When George W. Bush won the United States presidency, many Indonesian generals thought it would only be a short time before Washington lifted its embargo on the sale of US military spare parts and got their relationship back on track.
Not any more. What they failed to take into account was the influence of Congress, which severed military links with Indonesia over the 1999 sacking of East Timor and still doesn't think Jakarta has done enough to atone for its sins.
The embargo highlights a serious problem -- one lost in the cheering for the military's partial retreat from politics. The paucity of spare parts and dwindling budgets that eat into operations and training have sharply reduced the military's abilities. This raises questions about the effectiveness of the military in fighting separatists.
Externally, while Indonesia may not have foreign enemies, the draining of military power comes at a time when tensions between the US and China threaten to re-ignite their rivalry in the South China Sea.
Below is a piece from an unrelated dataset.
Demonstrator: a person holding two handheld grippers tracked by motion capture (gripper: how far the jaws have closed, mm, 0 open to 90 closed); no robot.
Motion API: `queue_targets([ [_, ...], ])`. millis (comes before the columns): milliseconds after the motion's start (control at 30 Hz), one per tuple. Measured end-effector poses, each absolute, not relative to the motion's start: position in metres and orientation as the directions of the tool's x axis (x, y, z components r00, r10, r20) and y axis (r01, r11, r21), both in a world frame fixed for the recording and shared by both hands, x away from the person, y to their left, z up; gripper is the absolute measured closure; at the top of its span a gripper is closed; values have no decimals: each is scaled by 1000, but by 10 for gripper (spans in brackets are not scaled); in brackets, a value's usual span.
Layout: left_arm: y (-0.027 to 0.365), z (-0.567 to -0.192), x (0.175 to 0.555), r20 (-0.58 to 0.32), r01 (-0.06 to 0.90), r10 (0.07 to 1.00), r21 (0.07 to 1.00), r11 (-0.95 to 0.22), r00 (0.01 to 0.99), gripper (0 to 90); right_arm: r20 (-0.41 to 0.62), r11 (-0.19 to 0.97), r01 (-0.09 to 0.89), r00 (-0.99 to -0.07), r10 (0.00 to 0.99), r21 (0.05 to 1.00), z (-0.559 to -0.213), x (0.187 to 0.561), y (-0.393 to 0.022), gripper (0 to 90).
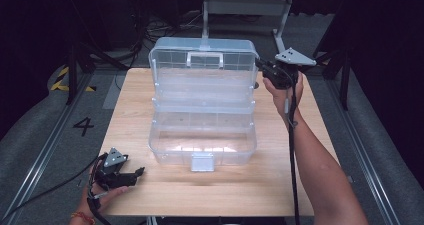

Former Defence Minister Juwono Sudarsono estimates the navy is only at 30% readiness, unable to afford to put most of its frigates and destroyers to sea.
Air force commander Air Chief Marshal Hanafie Asnan paints an equally grim picture, with pilots failing to log minimum flying hours and the air-defence system incapable of dealing with what he indicates have been increasing air intrusions by "developed countries."
For all these problems, the US embargo has proved to be a convenient weapon in a popular Indonesian pastime: shifting the blame. Defence Minister Muhammad Mahfud and other senior officials claim a shortage of spare parts for US-built C-130 transport aircraft has hampered their ability to respond across the archipelago.
But annoyed at being made a scapegoat for local shortcomings, US officials say Jakarta knew C-130 parts had been exempted from the embargo as far back as May last year; US Ambassador Robert Gelbard was just unable to arrange a meeting with Asnan until September to make it official. The reason for the delay: Gelbard's feud with Sudarsono -- fuelled partly by the Defence Ministry's refusal to give clearance for domestic flights by US embassy aircraft.
To counter the problem of spare parts and technical help, Indonesia has shopped around for other suppliers. Israel, for example, has talked to Jakarta about refurbishing the 24 C-130s, only eight of which are believed to be operational. Western military sources say that poor record may have less to do with the US embargo and more to do with poor maintenance and logistics.
But external credit restrictions imposed by the Finance Ministry and counter-trade deals with countries such as Russia and South Korea underline that the military's $1.5 billion annual budget only pays for the bare essentials. Ex-minister Sudarsono says 70% of the defence budget is for maintaining equipment, including replacing engines in 12 former East German navy corvettes, and there is a 10-year moratorium on buying major capital equipment.
This year the military and police are only authorized to borrow $150 million, with the air force's share down from $85 million to $50 million. The Finance Ministry pays a small part while Indonesia's weak economy and poor credit rating mean that few vendors or banks are willing to lend the balance. What can be done?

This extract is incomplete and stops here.